Asaro: At this stage, it is still a big question. When the acquisition was announced, it wasn't as if the market was excited at the possibilities. There is a real potential for failure since acquisitions of this size often result in culture clashes and politics. That said, StorageTek has an excellent reputation with high-end tape libraries and a billion dollar services business. Additionally, the merger positions Sun as an end-to-end solutions provider from servers, to storage and now tape. They can have conversations with customers on both the server side and now on the storage side that EMC cannot. Finally, Sun now has a $4 billion dollar storage business.

What is Sun's strategic direction?

Taneja: At the moment, it looks like stemming the tide and recovering some market share back would be heavenly. I haven't seen anything truly strategic on the storage side yet. But frankly, all they have to do is increase their attach rate to their own servers by 50% and they will be home free, from a storage perspective, at least for a while.

Asaro: I asked them that question, but I didn't really understand the answer. I know they want to do more with integrating applications and storage, which I agree is where things have to go. However, a strategy should have a clear roadmap from a product and business perspective with short and long-term goals. I will say this: More than ever, Sun has a great suite of storage products and a good team focusing on storage. I would like to see Sun put a real stake in the ground and clearly articulate achievable goals for the near term, and a vision for the future that is not esoteric.

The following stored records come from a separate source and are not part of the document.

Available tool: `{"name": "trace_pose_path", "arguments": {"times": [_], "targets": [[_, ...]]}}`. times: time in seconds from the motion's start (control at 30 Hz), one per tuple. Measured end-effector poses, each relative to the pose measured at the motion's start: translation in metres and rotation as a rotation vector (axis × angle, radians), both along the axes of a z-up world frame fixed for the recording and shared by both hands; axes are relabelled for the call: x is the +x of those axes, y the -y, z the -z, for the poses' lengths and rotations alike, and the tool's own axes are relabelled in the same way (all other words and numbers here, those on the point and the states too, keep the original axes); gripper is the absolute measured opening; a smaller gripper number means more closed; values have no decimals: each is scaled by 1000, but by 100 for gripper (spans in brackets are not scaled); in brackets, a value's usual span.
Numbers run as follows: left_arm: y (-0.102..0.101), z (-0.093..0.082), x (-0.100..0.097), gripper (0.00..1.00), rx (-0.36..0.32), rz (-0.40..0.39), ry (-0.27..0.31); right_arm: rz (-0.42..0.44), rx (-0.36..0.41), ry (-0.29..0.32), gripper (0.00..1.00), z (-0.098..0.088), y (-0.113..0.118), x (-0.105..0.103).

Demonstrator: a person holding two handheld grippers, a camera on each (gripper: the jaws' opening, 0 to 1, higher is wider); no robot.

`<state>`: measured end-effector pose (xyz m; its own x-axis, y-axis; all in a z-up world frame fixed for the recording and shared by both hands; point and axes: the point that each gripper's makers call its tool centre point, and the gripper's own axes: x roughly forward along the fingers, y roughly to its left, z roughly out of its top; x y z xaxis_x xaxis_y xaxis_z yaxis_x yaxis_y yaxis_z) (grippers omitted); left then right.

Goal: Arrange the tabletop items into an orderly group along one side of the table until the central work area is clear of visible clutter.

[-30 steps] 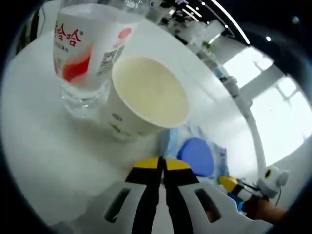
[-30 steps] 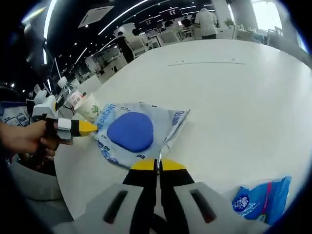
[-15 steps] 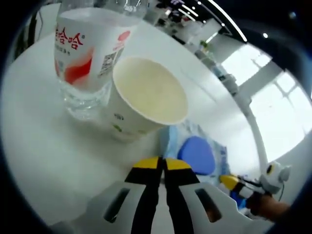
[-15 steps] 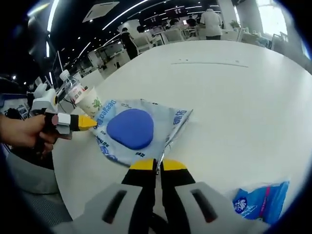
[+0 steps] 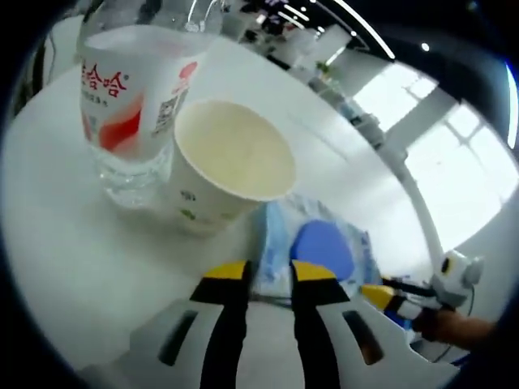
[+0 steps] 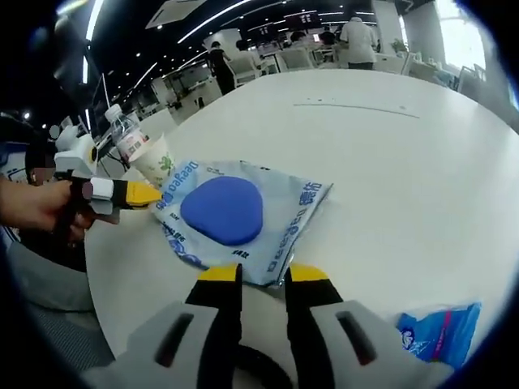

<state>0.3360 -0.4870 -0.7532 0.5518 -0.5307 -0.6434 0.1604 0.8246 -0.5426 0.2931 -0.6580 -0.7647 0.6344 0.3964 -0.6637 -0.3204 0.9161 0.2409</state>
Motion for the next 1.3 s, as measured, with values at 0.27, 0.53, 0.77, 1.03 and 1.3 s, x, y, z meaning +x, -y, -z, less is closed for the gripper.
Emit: {"name": "trace_pose_path", "arguments": {"times": [0.27,0.53,0.77,1.03,1.3], "targets": [[0,0,-11,37,33,68,15,-2,-7,4,34,-3,0,-4],[-4,-6,-21,47,67,98,38,-6,-29,29,48,-11,1,-7],[-3,-14,-31,51,71,137,77,-16,-49,53,57,-19,3,-11],[-5,-37,-46,59,88,223,174,-29,-86,106,74,-34,5,-19],[-17,-70,-65,68,159,336,330,-43,-122,170,84,-52,10,-33]]}}
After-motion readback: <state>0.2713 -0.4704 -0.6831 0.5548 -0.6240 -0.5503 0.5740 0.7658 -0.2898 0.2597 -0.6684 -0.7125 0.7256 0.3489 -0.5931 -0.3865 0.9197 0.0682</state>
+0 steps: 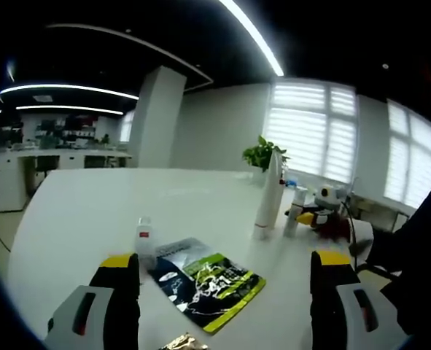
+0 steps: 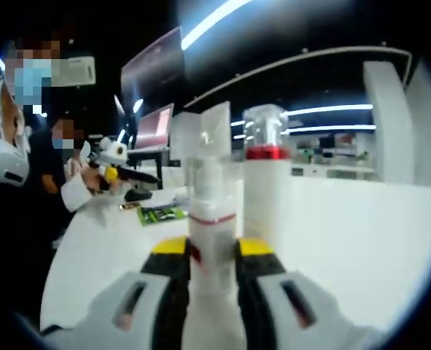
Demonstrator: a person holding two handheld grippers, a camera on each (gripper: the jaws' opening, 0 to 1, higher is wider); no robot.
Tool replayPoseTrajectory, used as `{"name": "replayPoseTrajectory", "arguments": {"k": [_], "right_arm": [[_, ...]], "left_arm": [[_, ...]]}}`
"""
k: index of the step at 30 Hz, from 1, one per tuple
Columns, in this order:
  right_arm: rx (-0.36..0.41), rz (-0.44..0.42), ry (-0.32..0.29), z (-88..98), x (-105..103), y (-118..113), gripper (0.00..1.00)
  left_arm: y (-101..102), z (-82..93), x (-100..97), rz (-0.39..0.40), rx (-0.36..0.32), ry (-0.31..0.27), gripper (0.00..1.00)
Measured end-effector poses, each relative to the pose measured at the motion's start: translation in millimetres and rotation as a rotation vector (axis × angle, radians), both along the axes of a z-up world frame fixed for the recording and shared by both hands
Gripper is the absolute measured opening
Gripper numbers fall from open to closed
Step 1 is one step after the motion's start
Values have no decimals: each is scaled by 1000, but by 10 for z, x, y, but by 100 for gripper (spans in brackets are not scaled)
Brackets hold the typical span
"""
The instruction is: Arrange the skincare products in the storage area until every visible bottle or jar stands upright without overlapping.
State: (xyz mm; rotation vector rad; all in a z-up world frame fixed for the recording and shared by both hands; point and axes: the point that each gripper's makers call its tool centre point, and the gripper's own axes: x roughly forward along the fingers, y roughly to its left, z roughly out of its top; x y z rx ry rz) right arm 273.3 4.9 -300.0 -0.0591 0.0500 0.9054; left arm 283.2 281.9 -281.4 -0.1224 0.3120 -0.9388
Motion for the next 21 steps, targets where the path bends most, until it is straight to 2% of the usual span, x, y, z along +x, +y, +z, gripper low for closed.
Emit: {"name": "replayPoseTrajectory", "arguments": {"k": [6,21], "right_arm": [[-7,10,-5,-11,1,1,22],[-7,55,-3,-26,-14,1,22]], "left_arm": [[-47,32,-26,-14,-27,4,99],[-94,57,-55,-28,-26,3,99]]}}
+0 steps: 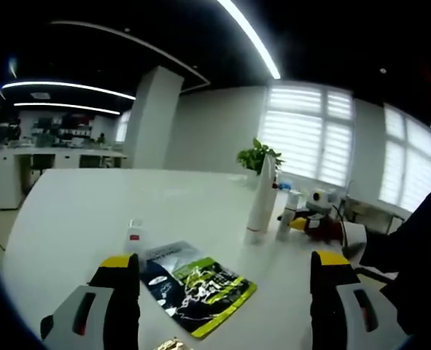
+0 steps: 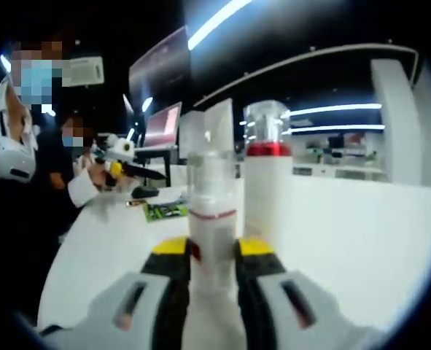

Where does Sun have an edge over its competition, if at all?

Taneja: They have a good presence in the accounts already. They do not have to cultivate new accounts, they just have to get more of the customer's "IT spend." This is their strength versus EMC and HDS, not HP or IBM.

Asaro: Sun has a wide range of storage products that are very competitive. At the high end, it has leading HDS enterprise-class storage systems. Sun also has a great midrange storage system that supports storage virtualization. The StorEdge 6920 eclipses many other leading midrange solutions in terms of processing power, cache memory support and its ability to manage external storage systems. Sun also uses HP/AppIQ for its storage resource management, which ESG considers best-in-class. The StorageTek tape libraries are a leading solution and the customers I speak to are very happy with them.

In which markets is Sun most challenged in terms of growing its market share?

Taneja: Sun needs to change in fundamental ways. I have never seen that happen when the top guy who created the culture is still guiding the company. [Scott] McNealy is a great guy and an excellent leader. He has done wonders for the company. But if he stays at the helm through this period, little real change is likely to occur. He always used DEC [Digital Equipment Corp.] as an example of how a company should not be. Well, Sun has become the DEC of the industry. The only way that will change is for someone new to come in and make the necessary changes, unencumbered from the past.

Asaro: It is difficult to see how Sun will address the SMB [small and midsized business) market. Small businesses are very Windows-centric, they have little brand awareness and Sun's channel is not focused on this area. Also, Linux will become a major issue in the foreseeable future and the implications of that could be quite profound on all of Sun's businesses.